Latent factor models for Collaborative FilteringLatent factor models for Collaborative Filtering
Latent factor models for Collaborative Filteringsscdotopen
 
Large Scale Graph Processing with Apache Giraph
Large Scale Graph Processing with Apache GiraphLarge Scale Graph Processing with Apache Giraph
Large Scale Graph Processing with Apache Giraphsscdotopen
 
Introducing Apache Giraph for Large Scale Graph Processing
Introducing Apache Giraph for Large Scale Graph ProcessingIntroducing Apache Giraph for Large Scale Graph Processing
Introducing Apache Giraph for Large Scale Graph Processingsscdotopen
 

Plus de sscdotopen (8)

Next directions in Mahout's recommenders
Next directions in Mahout's recommendersNext directions in Mahout's recommenders
Next directions in Mahout's recommenders
 
New Directions in Mahout's Recommenders
New Directions in Mahout's RecommendersNew Directions in Mahout's Recommenders
New Directions in Mahout's Recommenders
 
Introduction to Collaborative Filtering with Apache Mahout
Introduction to Collaborative Filtering with Apache MahoutIntroduction to Collaborative Filtering with Apache Mahout
Introduction to Collaborative Filtering with Apache Mahout
 
Scalable Similarity-Based Neighborhood Methods with MapReduce
Scalable Similarity-Based Neighborhood Methods with MapReduceScalable Similarity-Based Neighborhood Methods with MapReduce
Scalable Similarity-Based Neighborhood Methods with MapReduce
 
Latent factor models for Collaborative Filtering
Latent factor models for Collaborative FilteringLatent factor models for Collaborative Filtering
Latent factor models for Collaborative Filtering
 
Large Scale Graph Processing with Apache Giraph
Large Scale Graph Processing with Apache GiraphLarge Scale Graph Processing with Apache Giraph
Large Scale Graph Processing with Apache Giraph
 
Introducing Apache Giraph for Large Scale Graph Processing
Introducing Apache Giraph for Large Scale Graph ProcessingIntroducing Apache Giraph for Large Scale Graph Processing
Introducing Apache Giraph for Large Scale Graph Processing
 
mahout-cf
mahout-cfmahout-cf
mahout-cf
 

Dernier

VIP Model Call Girls Hinjewadi ( Pune ) Call ON 8005736733 Starting From 5K t...

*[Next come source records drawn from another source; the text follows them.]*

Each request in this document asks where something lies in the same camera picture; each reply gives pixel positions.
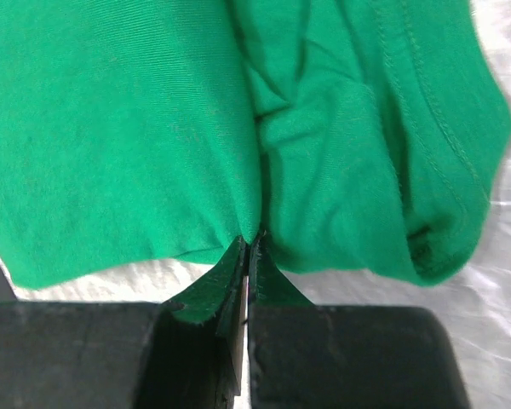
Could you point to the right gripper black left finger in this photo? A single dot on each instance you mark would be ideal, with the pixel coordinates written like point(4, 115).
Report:
point(186, 352)

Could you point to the green t-shirt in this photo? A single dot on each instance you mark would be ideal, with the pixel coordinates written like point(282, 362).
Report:
point(357, 134)

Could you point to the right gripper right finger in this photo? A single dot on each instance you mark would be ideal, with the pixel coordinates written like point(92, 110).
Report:
point(304, 355)

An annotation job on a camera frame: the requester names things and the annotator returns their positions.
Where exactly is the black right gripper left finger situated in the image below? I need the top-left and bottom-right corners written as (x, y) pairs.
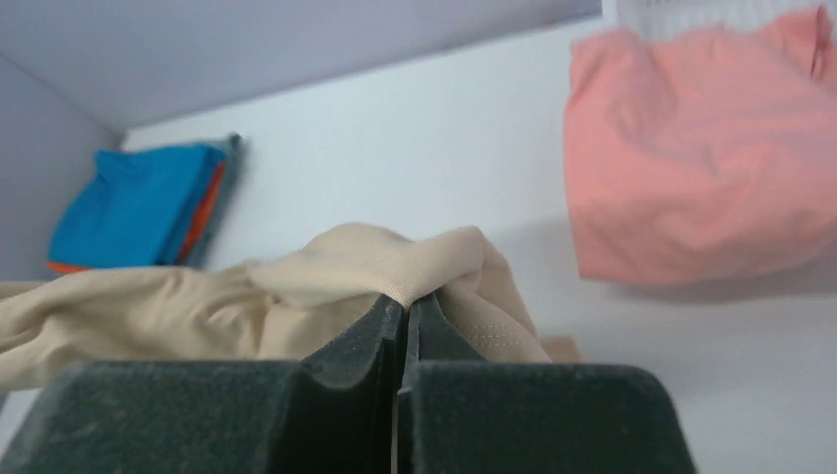
top-left (1, 296), bottom-right (403, 473)

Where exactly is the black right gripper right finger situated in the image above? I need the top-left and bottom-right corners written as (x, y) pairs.
top-left (396, 295), bottom-right (696, 473)

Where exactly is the beige t-shirt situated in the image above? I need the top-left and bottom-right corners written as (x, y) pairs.
top-left (1, 223), bottom-right (580, 392)

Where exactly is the blue folded t-shirt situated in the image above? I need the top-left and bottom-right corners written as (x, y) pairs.
top-left (47, 143), bottom-right (228, 270)

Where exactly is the pink t-shirt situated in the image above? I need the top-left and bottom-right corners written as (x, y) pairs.
top-left (563, 5), bottom-right (836, 285)

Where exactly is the white plastic laundry basket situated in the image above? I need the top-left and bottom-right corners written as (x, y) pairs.
top-left (601, 0), bottom-right (836, 40)

VIP Model Call Girls Hinjewadi ( Pune ) Call ON 8005736733 Starting From 5K t...VIP Model Call Girls Hinjewadi ( Pune ) Call ON 8005736733 Starting From 5K t...
VIP Model Call Girls Hinjewadi ( Pune ) Call ON 8005736733 Starting From 5K t...SUHANI PANDEY
 
Call Girls Hsr Layout Just Call 👗 7737669865 👗 Top Class Call Girl Service Ba...

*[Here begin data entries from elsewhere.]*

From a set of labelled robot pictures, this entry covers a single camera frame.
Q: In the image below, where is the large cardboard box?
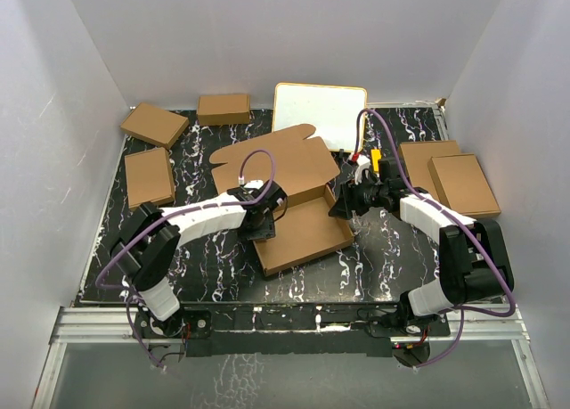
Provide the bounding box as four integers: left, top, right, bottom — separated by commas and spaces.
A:
398, 140, 461, 200
209, 123, 355, 277

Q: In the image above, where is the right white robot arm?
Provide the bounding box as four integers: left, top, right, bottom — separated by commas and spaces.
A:
329, 154, 514, 331

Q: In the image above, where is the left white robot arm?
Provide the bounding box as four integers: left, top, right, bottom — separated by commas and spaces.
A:
110, 180, 288, 338

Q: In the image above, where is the small folded cardboard box right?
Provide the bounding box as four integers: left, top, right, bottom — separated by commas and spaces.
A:
427, 153, 501, 219

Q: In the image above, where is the folded cardboard box back centre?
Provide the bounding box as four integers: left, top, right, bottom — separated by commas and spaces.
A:
197, 94, 250, 127

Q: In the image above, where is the folded cardboard box back left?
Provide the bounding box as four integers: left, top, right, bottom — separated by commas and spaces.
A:
120, 102, 189, 150

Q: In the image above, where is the yellow block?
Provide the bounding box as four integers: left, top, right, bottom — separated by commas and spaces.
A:
370, 149, 382, 175

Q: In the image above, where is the black base bar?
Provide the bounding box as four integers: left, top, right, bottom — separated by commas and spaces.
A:
177, 299, 451, 359

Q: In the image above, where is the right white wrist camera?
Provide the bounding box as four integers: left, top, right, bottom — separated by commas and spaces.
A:
349, 152, 371, 184

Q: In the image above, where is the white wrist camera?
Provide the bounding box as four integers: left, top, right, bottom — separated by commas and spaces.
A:
226, 180, 265, 205
349, 152, 371, 184

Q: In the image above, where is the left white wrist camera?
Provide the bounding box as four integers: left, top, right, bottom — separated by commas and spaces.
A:
226, 180, 265, 205

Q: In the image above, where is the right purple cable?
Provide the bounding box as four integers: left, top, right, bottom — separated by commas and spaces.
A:
354, 108, 517, 317

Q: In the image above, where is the purple cable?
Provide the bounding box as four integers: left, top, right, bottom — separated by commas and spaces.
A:
354, 108, 517, 317
95, 149, 278, 370

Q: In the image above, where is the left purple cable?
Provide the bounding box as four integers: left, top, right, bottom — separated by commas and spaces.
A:
95, 149, 278, 370

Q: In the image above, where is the white board with yellow frame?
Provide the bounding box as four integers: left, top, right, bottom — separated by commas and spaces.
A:
273, 82, 368, 152

Call Girls Hsr Layout Just Call 👗 7737669865 👗 Top Class Call Girl Service Ba...Call Girls Hsr Layout Just Call 👗 7737669865 👗 Top Class Call Girl Service Ba...

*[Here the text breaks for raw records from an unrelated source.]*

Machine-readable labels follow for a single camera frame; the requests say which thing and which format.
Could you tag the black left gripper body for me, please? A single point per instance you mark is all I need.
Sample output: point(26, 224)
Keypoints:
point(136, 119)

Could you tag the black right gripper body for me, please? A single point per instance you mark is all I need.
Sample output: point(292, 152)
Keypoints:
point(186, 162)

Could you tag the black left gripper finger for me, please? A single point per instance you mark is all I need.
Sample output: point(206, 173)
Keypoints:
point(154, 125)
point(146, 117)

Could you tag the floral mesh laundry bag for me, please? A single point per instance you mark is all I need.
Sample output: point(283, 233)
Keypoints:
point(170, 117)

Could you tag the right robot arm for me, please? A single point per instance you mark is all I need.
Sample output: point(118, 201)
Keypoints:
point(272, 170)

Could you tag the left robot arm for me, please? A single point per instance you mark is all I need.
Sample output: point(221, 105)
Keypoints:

Call Girls Hsr Layout Just Call 👗 7737669865 👗 Top Class Call Girl Service Ba...amitlee9823
 
Just Call Vip call girls Bellary Escorts ☎️9352988975 Two shot with one girl ...
Just Call Vip call girls Bellary Escorts ☎️9352988975 Two shot with one girl ...Just Call Vip call girls Bellary Escorts ☎️9352988975 Two shot with one girl ...
Just Call Vip call girls Bellary Escorts ☎️9352988975 Two shot with one girl ...gajnagarg
 
➥🔝 7737669865 🔝▻ mahisagar Call-girls in Women Seeking Men 🔝mahisagar🔝 Esc...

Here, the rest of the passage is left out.